Monday, May 10, 2010

Example 7.36: Propensity score stratification

In examples 7.34 and 7.35 we described methods using propensity scores to account for possible confounding factors in an observational study.

In addition to adjusting for the propensity score in a multiple regression and matching on the propensity score, researchers will often stratify by the propensity score, and carry out analyses within each group defined by these scores. With sufficient sample size, we might use 5 or 10 strata, but in this example, we'll use 4.

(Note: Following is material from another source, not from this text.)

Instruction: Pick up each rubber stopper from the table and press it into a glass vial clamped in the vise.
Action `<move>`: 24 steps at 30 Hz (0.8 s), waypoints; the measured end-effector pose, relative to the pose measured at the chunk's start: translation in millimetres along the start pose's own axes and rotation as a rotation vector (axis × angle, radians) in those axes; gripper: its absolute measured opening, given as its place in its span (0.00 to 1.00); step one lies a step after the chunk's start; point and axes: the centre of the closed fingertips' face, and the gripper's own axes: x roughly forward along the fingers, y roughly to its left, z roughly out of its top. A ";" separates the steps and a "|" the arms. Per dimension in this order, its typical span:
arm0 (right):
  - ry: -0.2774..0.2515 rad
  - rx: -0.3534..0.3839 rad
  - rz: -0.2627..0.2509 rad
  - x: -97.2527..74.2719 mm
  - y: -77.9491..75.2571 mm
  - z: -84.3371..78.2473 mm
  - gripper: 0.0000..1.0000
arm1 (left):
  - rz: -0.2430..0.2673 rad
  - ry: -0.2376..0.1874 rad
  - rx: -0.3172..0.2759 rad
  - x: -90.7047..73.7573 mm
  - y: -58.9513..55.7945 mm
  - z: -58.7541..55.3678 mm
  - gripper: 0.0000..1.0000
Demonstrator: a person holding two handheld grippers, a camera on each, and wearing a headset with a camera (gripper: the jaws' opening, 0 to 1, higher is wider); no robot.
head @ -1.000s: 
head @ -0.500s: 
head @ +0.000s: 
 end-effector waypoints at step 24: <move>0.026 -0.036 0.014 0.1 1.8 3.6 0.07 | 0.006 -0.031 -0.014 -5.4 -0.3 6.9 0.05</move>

To facilitate running the code from this entry, we include all of the previous code snippets (the code is also posted on the book website as propensity.R.

ds = read.csv("")
summary(lm(pcs ~ homeless))

form = formula(homeless ~ age + female + i1 + mcs)
glm1 = glm(form, family=binomial)
X = glm1$fitted
tapply(X, homeless, FUN=fivenum)
hist(X[homeless==0], xlim=c(0.2,1))
hist(X[homeless==1], xlim=c(0.2,1))
summary(lm(pcs ~ homeless + X, subset=(X<.8)))
rr = Match(Y=pcs, Tr=homeless, X=X, M=1)
MatchBalance(form, match.out=rr, nboots=10)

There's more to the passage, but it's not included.